■ Problem details ■
Your answer must match the data word for word.

■ Information provided ■

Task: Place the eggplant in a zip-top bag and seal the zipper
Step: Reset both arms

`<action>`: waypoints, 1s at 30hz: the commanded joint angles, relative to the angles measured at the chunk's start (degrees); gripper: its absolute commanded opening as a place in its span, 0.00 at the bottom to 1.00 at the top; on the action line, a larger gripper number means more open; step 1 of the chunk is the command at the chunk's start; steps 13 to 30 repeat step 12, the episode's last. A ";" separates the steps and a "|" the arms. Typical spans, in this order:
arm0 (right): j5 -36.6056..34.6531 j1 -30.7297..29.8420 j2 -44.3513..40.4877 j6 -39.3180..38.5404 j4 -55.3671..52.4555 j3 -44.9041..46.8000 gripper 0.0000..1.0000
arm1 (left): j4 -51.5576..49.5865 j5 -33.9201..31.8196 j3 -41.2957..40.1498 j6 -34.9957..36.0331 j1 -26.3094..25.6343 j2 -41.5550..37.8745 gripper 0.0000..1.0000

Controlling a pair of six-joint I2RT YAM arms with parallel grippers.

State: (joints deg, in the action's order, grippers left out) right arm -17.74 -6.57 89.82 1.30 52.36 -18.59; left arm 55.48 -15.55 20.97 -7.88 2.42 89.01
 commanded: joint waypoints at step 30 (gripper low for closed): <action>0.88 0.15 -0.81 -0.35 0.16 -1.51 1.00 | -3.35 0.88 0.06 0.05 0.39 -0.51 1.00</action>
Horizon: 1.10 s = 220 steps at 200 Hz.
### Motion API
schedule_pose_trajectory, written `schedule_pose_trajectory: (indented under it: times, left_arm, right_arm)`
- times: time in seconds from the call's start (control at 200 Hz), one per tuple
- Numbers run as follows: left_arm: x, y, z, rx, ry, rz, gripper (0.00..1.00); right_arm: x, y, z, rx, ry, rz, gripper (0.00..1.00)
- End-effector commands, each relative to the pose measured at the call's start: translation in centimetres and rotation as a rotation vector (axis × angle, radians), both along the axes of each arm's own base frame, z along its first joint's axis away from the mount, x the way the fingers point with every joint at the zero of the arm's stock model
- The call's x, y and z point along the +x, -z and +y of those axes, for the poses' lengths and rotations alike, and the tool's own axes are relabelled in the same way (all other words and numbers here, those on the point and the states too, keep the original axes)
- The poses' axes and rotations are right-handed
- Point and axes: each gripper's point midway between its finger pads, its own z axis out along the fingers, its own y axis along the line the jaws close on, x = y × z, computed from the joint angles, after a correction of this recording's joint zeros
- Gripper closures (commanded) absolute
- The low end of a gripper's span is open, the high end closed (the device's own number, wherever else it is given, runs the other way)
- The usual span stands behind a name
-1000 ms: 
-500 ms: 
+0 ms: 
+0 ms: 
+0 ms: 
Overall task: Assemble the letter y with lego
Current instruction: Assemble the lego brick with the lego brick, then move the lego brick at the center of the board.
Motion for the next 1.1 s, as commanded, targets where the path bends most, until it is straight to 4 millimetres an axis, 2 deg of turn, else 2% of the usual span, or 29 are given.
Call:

■ Output of the exercise ■
Task: Place the eggplant in a zip-top bag and seal the zipper
Step: Reset both arms

`<action>`: waypoints, 1s at 30hz: the commanded joint angles, relative to the angles measured at the chunk's start (degrees); gripper: its absolute commanded opening as a place in its span, 0.00 at the bottom to 1.00 at the top; on the action line, a larger gripper number means more open; step 1 of the chunk is the command at the chunk's start; steps 13 to 30 repeat step 12, the episode's last. A ";" separates the steps and a "|" the arms. Typical spans, in this order:
arm0 (right): j5 -36.6056..34.6531 j1 -30.7297..29.8420 j2 -44.3513..40.4877 j6 -39.3180..38.5404 j4 -55.3671..52.4555 j3 -44.9041..46.8000 gripper 0.0000..1.0000
arm1 (left): j4 -51.5576..49.5865 j5 -33.9201..31.8196 j3 -41.2957..40.1498 j6 -34.9957..36.0331 j1 -26.3094..25.6343 j2 -41.5550..37.8745 gripper 0.0000..1.0000

Controlling a pair of six-joint I2RT YAM arms with parallel grippers.

State: (joints deg, in the action's order, grippers left out) right arm -17.74 -6.57 89.82 1.30 52.36 -18.59; left arm 55.48 -15.55 20.97 -7.88 2.42 89.01
 commanded: joint waypoints at step 30 (gripper low for closed): <action>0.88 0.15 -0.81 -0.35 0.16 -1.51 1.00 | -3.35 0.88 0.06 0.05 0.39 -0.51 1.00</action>
Horizon: 1.10 s = 220 steps at 200 Hz.
### Motion API
schedule_pose_trajectory, written `schedule_pose_trajectory: (indented under it: times, left_arm, right_arm)`
- times: time in seconds from the call's start (control at 200 Hz), one per tuple
- Numbers run as follows: left_arm: x, y, z, rx, ry, rz, gripper (0.00..1.00); right_arm: x, y, z, rx, ry, rz, gripper (0.00..1.00)
- End-effector commands, each relative to the pose measured at the call's start: translation in centimetres and rotation as a rotation vector (axis × angle, radians), both along the axes of each arm's own base frame, z along its first joint's axis away from the mount, x the way the fingers point with every joint at the zero of the arm's stock model
- The call's x, y and z point along the +x, -z and +y of those axes, for the poses' lengths and rotations alike, and the tool's own axes are relabelled in the same way (all other words and numbers here, those on the point and the states too, keep the original axes)
- The poses' axes and rotations are right-handed
- Point and axes: each gripper's point midway between its finger pads, its own z axis out along the fingers, its own y axis along the line the jaws close on, x = y × z, computed from the joint angles, after a correction of this recording's joint zeros
- Gripper closures (commanded) absolute
- The low end of a gripper's span is open, the high end closed (the device's own number, wherever else it is given, runs the other way)
- The usual span stands behind a name
-1000 ms: 
-500 ms: 
+0 ms: 
+0 ms: 
+0 ms: 
Overall task: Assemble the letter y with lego
Current instruction: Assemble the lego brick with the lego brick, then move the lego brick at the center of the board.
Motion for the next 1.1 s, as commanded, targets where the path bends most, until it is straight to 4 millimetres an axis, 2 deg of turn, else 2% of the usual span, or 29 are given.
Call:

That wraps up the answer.